EXERCISE DETAILS: Extract every line below, verbatim.
(MATERIAL PROVIDED Opens)
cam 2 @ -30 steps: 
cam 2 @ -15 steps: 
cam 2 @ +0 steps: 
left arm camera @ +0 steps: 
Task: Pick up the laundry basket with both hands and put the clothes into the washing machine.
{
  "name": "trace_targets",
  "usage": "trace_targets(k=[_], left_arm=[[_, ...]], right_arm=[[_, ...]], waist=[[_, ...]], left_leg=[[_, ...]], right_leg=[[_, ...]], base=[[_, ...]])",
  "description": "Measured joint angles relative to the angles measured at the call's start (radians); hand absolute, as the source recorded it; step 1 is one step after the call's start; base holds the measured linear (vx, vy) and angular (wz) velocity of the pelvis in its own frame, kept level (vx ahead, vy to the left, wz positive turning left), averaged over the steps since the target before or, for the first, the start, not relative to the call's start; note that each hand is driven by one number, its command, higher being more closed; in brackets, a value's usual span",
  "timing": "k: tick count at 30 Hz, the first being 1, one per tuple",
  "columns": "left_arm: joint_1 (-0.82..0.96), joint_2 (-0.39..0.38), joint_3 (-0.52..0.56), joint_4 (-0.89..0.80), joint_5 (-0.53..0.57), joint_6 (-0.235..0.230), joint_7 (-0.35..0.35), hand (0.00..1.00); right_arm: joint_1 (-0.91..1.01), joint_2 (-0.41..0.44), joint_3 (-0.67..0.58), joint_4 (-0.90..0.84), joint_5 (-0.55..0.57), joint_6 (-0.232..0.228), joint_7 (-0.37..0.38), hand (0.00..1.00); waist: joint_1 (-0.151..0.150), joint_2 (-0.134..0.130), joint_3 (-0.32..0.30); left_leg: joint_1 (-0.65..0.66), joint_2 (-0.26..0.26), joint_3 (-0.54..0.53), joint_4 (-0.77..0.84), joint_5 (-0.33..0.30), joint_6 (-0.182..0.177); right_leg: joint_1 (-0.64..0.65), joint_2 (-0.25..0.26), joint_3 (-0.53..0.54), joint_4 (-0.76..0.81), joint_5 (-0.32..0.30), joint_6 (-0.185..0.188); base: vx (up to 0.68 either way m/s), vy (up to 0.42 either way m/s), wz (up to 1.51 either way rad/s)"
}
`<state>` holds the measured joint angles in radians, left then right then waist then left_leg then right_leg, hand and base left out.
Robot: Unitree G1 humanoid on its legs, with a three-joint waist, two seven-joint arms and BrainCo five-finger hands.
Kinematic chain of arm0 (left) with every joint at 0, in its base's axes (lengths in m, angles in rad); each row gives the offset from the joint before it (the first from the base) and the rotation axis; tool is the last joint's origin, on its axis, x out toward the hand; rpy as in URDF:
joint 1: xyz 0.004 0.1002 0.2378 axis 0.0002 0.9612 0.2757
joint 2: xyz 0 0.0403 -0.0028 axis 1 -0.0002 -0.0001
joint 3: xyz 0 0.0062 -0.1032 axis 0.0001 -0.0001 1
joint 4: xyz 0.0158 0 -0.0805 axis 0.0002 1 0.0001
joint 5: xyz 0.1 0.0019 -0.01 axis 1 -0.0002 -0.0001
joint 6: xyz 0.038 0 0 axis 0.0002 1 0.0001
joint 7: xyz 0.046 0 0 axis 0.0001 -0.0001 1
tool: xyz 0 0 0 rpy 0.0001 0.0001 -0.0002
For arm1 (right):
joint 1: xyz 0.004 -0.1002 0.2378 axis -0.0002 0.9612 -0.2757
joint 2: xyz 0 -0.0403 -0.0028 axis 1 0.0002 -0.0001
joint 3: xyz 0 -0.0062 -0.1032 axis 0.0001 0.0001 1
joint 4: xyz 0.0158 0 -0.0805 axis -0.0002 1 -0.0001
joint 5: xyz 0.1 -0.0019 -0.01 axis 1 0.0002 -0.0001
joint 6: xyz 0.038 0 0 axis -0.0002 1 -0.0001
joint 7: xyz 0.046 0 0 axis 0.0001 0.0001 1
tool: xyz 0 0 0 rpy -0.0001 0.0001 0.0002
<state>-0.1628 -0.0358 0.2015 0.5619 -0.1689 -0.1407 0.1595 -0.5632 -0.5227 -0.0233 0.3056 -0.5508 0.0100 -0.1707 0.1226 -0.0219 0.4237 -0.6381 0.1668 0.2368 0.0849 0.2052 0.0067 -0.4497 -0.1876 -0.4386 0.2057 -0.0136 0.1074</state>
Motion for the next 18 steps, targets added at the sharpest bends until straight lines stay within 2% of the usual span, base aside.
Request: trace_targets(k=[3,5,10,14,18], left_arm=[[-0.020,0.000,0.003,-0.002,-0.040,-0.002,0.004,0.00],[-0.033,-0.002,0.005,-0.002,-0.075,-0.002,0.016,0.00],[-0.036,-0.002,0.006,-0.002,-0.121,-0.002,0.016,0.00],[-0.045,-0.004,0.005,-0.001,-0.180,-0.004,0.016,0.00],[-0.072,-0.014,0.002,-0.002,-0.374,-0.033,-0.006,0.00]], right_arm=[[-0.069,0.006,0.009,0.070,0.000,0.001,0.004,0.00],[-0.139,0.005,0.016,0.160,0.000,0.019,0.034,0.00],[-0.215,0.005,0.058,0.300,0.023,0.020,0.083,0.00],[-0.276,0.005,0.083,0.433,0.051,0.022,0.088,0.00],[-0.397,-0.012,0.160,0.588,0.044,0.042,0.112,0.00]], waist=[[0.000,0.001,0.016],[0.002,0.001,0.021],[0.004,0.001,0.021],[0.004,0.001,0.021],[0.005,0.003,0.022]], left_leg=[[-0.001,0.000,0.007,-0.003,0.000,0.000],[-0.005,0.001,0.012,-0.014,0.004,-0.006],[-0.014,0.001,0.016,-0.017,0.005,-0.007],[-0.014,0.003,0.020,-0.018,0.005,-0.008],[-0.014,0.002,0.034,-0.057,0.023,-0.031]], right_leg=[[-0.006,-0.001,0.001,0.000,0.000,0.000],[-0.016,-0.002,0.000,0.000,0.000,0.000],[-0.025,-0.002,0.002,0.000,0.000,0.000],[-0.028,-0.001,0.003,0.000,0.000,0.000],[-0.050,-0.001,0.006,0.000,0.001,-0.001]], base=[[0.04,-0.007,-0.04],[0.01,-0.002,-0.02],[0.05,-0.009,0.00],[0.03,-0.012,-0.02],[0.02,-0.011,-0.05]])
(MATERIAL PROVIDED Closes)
SOLUTION FOR THIS PROBLEM:
cam 2 @ -30 steps: 
cam 2 @ -15 steps: 
cam 2 @ +0 steps: 
left arm camera @ +0 steps: 
Task: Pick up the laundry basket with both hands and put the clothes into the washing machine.
{
  "name": "trace_targets",
  "usage": "trace_targets(k=[_], left_arm=[[_, ...]], right_arm=[[_, ...]], waist=[[_, ...]], left_leg=[[_, ...]], right_leg=[[_, ...]], base=[[_, ...]])",
  "description": "Measured joint angles relative to the angles measured at the call's start (radians); hand absolute, as the source recorded it; step 1 is one step after the call's start; base holds the measured linear (vx, vy) and angular (wz) velocity of the pelvis in its own frame, kept level (vx ahead, vy to the left, wz positive turning left), averaged over the steps since the target before or, for the first, the start, not relative to the call's start; note that each hand is driven by one number, its command, higher being more closed; in brackets, a value's usual span",
  "timing": "k: tick count at 30 Hz, the first being 1, one per tuple",
  "columns": "left_arm: joint_1 (-0.82..0.96), joint_2 (-0.39..0.38), joint_3 (-0.52..0.56), joint_4 (-0.89..0.80), joint_5 (-0.53..0.57), joint_6 (-0.235..0.230), joint_7 (-0.35..0.35), hand (0.00..1.00); right_arm: joint_1 (-0.91..1.01), joint_2 (-0.41..0.44), joint_3 (-0.67..0.58), joint_4 (-0.90..0.84), joint_5 (-0.55..0.57), joint_6 (-0.232..0.228), joint_7 (-0.37..0.38), hand (0.00..1.00); waist: joint_1 (-0.151..0.150), joint_2 (-0.134..0.130), joint_3 (-0.32..0.30); left_leg: joint_1 (-0.65..0.66), joint_2 (-0.26..0.26), joint_3 (-0.54..0.53), joint_4 (-0.77..0.84), joint_5 (-0.33..0.30), joint_6 (-0.182..0.177); right_leg: joint_1 (-0.64..0.65), joint_2 (-0.25..0.26), joint_3 (-0.53..0.54), joint_4 (-0.76..0.81), joint_5 (-0.32..0.30), joint_6 (-0.185..0.188); base: vx (up to 0.68 either way m/s), vy (up to 0.42 either way m/s), wz (up to 1.51 either way rad/s)"
}
`<state>` holds the measured joint angles in radians, left then right then waist then left_leg then right_leg, hand and base left out.
Robot: Unitree G1 humanoid on its legs, with a three-joint waist, two seven-joint arms and BrainCo five-finger hands.
Kinematic chain of arm0 (left) with every joint at 0, in its base's axes (lengths in m, angles in rad); each row gives the offset from the joint before it (the first from the base) and the rotation axis; tool is the last joint's origin, on its axis, x out toward the hand; rpy as in URDF:
joint 1: xyz 0.004 0.1002 0.2378 axis 0.0002 0.9612 0.2757
joint 2: xyz 0 0.0403 -0.0028 axis 1 -0.0002 -0.0001
joint 3: xyz 0 0.0062 -0.1032 axis 0.0001 -0.0001 1
joint 4: xyz 0.0158 0 -0.0805 axis 0.0002 1 0.0001
joint 5: xyz 0.1 0.0019 -0.01 axis 1 -0.0002 -0.0001
joint 6: xyz 0.038 0 0 axis 0.0002 1 0.0001
joint 7: xyz 0.046 0 0 axis 0.0001 -0.0001 1
tool: xyz 0 0 0 rpy 0.0001 0.0001 -0.0002
For arm1 (right):
joint 1: xyz 0.004 -0.1002 0.2378 axis -0.0002 0.9612 -0.2757
joint 2: xyz 0 -0.0403 -0.0028 axis 1 0.0002 -0.0001
joint 3: xyz 0 -0.0062 -0.1032 axis 0.0001 0.0001 1
joint 4: xyz 0.0158 0 -0.0805 axis -0.0002 1 -0.0001
joint 5: xyz 0.1 -0.0019 -0.01 axis 1 0.0002 -0.0001
joint 6: xyz 0.038 0 0 axis -0.0002 1 -0.0001
joint 7: xyz 0.046 0 0 axis 0.0001 0.0001 1
tool: xyz 0 0 0 rpy -0.0001 0.0001 0.0002
<state>-0.1628 -0.0358 0.2015 0.5619 -0.1689 -0.1407 0.1595 -0.5632 -0.5227 -0.0233 0.3056 -0.5508 0.0100 -0.1707 0.1226 -0.0219 0.4237 -0.6381 0.1668 0.2368 0.0849 0.2052 0.0067 -0.4497 -0.1876 -0.4386 0.2057 -0.0136 0.1074</state>
Motion for the next 18 steps, targets added at the sharpest bends until straight lines stay within 2% of the usual span, base aside.
Request: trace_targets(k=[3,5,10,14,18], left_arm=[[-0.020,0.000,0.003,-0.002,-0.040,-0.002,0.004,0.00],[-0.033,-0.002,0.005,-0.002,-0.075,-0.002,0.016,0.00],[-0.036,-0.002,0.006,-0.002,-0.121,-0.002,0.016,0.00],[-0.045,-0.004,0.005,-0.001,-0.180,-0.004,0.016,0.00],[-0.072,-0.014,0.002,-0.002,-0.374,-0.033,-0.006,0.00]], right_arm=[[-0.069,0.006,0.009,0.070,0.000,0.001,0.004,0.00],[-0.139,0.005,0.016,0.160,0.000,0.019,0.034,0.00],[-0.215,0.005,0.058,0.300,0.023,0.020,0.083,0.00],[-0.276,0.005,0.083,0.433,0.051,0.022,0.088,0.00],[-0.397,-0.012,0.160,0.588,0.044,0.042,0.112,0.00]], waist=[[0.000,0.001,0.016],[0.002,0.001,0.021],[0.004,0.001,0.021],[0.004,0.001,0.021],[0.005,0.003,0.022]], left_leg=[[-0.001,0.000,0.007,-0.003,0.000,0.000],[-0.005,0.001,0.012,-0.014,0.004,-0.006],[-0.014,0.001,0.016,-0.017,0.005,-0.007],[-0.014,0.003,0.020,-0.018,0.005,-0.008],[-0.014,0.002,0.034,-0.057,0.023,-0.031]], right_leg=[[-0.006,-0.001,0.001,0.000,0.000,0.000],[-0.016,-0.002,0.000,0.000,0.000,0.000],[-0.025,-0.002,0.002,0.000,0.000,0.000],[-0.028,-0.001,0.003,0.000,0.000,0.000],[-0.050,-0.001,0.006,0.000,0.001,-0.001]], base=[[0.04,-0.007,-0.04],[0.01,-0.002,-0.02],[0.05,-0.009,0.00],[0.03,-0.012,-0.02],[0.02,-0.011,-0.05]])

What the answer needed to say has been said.